Table 8 summarizes the performance of the seven models in the experiment. It further validates that the TFA-CNN model (The results with bold font in
Table 8), after undergoing training on a larger data set and subsequent fine-tuning, could still effectively grasp the response mechanisms of gas-sensitive sensors to various types of gases and maintain outstanding performance when faced with new data challenges.
Additionally, when faced with a testing set containing unseen concentration ranges, traditional pattern recognition methods such as random forest, SVR, and XGBoost demonstrated significantly poorer generalization abilities compared to deep learning models, with MAE all exceeding 3.34 ppm. This result further validates the effectiveness of deep learning models in feature learning.
5. Conclusions
In this study, we proposed and validated a time–frequency attention convolutional neural network, specifically designed for gas type identification and concentration prediction tasks. This model integrated a time–frequency attention mechanism with deep convolutional neural networks, enabling the network to capture and merge temporal and frequency domain information in E-nose signals at the base feature learning layer. By widening the RF of convolutional layers, the model’s capability to capture gas signal features was enhanced, thereby improving gas detection and concentration estimation performance.

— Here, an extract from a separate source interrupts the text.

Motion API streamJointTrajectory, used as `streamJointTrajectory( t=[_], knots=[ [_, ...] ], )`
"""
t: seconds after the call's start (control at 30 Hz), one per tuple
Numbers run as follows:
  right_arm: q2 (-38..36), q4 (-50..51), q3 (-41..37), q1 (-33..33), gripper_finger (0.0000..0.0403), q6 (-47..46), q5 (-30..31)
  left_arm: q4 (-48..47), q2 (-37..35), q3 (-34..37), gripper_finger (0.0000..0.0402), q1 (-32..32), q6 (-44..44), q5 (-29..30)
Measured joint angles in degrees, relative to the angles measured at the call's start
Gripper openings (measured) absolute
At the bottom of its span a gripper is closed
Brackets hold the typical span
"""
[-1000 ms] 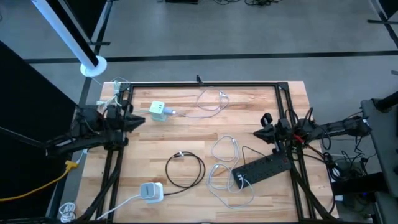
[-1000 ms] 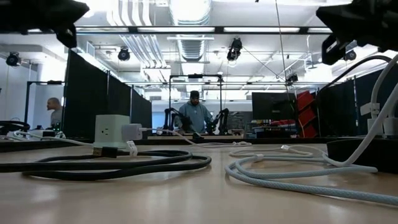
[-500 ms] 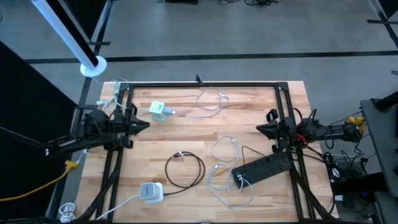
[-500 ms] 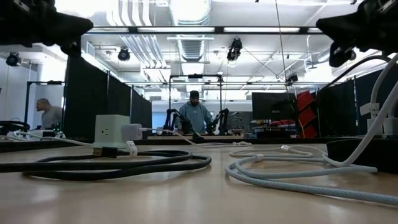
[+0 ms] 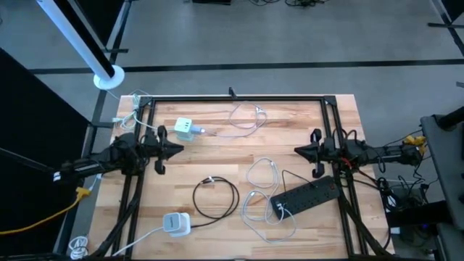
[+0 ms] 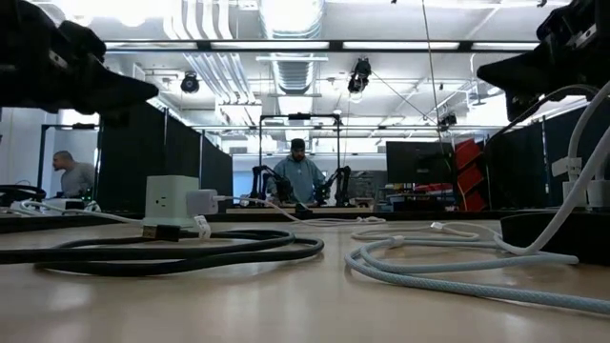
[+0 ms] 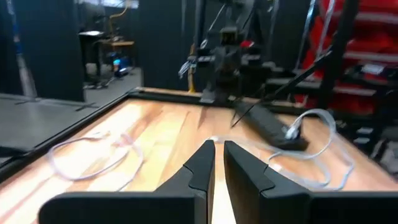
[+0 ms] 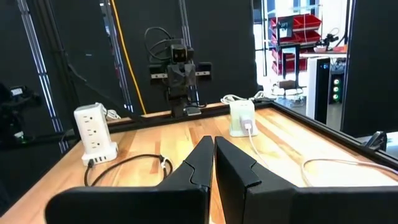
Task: Insert USB
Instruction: Return to Home Position
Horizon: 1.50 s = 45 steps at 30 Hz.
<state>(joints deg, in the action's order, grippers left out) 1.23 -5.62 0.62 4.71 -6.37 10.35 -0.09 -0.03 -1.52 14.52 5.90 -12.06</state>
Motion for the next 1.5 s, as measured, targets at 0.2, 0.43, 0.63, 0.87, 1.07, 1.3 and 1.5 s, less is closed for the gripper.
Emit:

Experimental results indicated that the TFA-CNN model accurately predicted the gas categories and their concentrations. The accuracy of the model reached 100%, the coefficient of determination of 0.99, the Pearson correlation coefficient was also 0.99, and the MAE was only 1.54 ppm, which is significantly better than other models. Furthermore, ablation experiments validated the effectiveness of this proposed TF-attention block and data augmentation methods. The model also performed well in independent validation experiments, obtaining accurate results on the testing set of unseen concentration ranges, with a classification accuracy of 100%, the coefficient of determination of 0.98, the Pearson correlation coefficient of 0.99, and the MAE of only 1.39 ppm, further verifying the model’s ability to learn the patterns of gas responses.